• [WORK ORDER]: Within the listing, how many lines hold the word "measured"? Give the number by itself.

• [SOURCE DATA]:
━━━━━━
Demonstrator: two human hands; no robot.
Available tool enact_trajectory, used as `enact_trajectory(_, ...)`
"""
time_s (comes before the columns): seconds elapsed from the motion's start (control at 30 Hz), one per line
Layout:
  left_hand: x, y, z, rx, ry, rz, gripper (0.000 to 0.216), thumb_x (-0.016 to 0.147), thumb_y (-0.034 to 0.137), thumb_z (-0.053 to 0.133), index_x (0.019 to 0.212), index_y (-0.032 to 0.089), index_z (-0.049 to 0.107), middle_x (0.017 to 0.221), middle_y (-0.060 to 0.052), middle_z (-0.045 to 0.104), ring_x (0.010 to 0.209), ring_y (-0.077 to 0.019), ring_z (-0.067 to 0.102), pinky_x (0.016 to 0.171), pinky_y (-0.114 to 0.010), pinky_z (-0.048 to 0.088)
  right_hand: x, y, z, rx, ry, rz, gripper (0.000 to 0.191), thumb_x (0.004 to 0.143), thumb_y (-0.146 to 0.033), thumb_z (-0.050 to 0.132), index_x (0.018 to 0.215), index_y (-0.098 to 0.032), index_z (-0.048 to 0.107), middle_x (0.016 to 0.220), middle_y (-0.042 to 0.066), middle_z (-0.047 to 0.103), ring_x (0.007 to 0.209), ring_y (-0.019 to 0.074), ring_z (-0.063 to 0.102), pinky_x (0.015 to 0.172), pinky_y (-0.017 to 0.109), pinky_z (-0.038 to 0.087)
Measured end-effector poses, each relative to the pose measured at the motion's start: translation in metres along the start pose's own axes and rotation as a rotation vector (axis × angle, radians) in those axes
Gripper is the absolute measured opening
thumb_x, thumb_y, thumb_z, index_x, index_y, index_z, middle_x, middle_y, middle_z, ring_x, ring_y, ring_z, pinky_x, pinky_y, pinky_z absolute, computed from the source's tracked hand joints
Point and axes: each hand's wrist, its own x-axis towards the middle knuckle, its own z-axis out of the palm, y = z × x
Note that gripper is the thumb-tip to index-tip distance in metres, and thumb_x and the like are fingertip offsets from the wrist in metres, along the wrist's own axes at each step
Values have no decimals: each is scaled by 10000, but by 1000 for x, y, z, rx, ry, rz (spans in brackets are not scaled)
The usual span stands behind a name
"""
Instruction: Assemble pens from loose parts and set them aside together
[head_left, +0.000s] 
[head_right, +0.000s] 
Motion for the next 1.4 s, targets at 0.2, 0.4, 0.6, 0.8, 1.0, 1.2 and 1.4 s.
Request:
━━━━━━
• [ANSWER FOR THE TASK]: 2